Ein weiterer Vorwurf von Müller betrifft das Essen in der JVA Ottweiler. Die Vielfalt des Speiseplans lasse zu wünschen übrig, findet er. Auch in diesem Punkt widerspricht Marco Bauer: Das Essen sei sehr gut und sehr abwechslungsreich. Er mache jeden Tag eine Kostprobe, und auch ein Arzt prüfe die Speisen ständig.

In einem anderen Bereich hat Tim Müller dagegen schon etwas erreicht. Es geht um Telefongespräche in der Saarlouiser Außenstelle der JVA. Dort dürfen die Häftlinge in einem dafür vorgesehenen Bereich telefonieren.
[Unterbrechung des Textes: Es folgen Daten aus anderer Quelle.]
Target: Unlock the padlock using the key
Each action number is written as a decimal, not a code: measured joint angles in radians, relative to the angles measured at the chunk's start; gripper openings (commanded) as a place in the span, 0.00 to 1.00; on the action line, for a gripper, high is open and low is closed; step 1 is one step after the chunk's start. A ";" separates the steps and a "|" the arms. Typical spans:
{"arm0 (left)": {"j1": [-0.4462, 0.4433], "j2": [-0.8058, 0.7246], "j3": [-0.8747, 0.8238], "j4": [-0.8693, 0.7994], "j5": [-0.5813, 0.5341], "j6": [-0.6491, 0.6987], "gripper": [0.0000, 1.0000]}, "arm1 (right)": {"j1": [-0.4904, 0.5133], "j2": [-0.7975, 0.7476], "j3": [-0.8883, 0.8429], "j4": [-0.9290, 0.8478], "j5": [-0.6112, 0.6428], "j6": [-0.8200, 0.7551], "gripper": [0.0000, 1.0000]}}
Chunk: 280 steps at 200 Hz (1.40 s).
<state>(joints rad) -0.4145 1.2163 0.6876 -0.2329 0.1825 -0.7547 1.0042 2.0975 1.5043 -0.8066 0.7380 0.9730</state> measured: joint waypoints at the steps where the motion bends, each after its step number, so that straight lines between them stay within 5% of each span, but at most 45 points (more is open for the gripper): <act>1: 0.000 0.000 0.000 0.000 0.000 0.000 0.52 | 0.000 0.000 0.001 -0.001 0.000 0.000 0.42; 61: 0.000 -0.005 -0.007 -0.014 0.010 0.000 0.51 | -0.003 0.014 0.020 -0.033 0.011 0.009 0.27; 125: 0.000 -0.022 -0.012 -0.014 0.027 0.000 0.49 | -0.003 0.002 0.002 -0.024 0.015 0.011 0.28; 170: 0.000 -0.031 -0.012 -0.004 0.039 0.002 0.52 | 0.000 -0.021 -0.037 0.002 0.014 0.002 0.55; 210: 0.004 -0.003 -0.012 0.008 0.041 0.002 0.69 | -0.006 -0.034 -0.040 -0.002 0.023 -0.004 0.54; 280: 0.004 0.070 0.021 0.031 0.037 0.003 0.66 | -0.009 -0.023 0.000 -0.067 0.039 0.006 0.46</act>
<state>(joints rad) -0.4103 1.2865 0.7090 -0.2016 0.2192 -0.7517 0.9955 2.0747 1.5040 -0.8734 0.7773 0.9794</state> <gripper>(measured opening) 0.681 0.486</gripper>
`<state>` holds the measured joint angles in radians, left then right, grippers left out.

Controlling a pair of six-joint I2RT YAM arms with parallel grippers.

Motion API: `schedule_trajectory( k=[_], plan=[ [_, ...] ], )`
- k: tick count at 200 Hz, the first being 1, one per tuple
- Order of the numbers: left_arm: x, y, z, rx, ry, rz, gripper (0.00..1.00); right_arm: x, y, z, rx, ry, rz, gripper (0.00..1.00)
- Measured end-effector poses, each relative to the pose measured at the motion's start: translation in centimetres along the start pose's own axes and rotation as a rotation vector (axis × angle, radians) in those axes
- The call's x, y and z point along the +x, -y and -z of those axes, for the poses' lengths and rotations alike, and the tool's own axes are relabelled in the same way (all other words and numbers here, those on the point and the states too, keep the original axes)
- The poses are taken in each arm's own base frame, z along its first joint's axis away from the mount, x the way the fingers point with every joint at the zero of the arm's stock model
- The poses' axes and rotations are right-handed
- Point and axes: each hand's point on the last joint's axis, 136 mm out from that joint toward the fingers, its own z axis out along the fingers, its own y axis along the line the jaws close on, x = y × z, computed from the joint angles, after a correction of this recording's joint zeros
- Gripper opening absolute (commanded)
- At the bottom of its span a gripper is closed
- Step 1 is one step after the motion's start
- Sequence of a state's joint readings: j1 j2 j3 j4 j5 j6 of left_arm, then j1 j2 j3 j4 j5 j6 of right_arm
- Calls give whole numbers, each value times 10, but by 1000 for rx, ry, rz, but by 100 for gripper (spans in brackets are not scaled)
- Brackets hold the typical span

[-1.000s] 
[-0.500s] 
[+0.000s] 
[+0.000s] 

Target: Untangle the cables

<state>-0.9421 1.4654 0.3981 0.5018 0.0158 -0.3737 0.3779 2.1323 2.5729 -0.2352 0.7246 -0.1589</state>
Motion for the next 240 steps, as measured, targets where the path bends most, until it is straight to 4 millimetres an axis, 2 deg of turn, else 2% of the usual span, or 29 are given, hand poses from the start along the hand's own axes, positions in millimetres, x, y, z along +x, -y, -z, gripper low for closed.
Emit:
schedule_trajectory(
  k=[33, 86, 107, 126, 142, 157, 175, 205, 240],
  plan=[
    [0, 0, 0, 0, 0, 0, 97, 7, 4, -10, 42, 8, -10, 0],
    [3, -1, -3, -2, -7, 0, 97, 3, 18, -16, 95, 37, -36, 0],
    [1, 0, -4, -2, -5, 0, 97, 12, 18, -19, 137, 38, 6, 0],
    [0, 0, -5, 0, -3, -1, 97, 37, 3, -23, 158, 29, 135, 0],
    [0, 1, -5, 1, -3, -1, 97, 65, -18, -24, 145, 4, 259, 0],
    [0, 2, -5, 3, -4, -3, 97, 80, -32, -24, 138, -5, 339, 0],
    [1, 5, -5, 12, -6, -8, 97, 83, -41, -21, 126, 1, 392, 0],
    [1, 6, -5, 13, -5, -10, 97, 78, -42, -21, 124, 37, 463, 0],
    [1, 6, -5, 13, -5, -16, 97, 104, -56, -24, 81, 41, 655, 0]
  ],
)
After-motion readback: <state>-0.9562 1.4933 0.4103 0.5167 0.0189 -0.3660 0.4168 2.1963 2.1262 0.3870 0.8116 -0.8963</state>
Bisher mussten ihnen Beamte jedoch erst die Mobiltelefone aushändigen. Umständlich, befand Müller, und regte an, das zu ändern. Die JVA-Leitung war einverstanden. Deswegen werden die Telefone künftig in Schließfächern hinterlegt. „Das ist auch eine Arbeitserleichterung für uns“, sagt Marco Bauer und lobt die Idee seines ehemaligen Häftlings.

Für Müller ist das eine Motivation, weiterzumachen. Aktuell stört ihn vor allem das Verhalten des Justizministeriums. Es beschönige die Situation, sagt er. Und auf seine Beschwerde vor mehreren Wochen habe es nach wie vor nicht reagiert. Auf SZ-Anfrage lässt das Ministerium wissen, die Stellungnahme sei am 18. Februar eingegangen. Tim Müller könne nach „sorgfältiger Prüfung“ mit einer Antwort rechnen. Sie werde „zeitnah erfolgen“.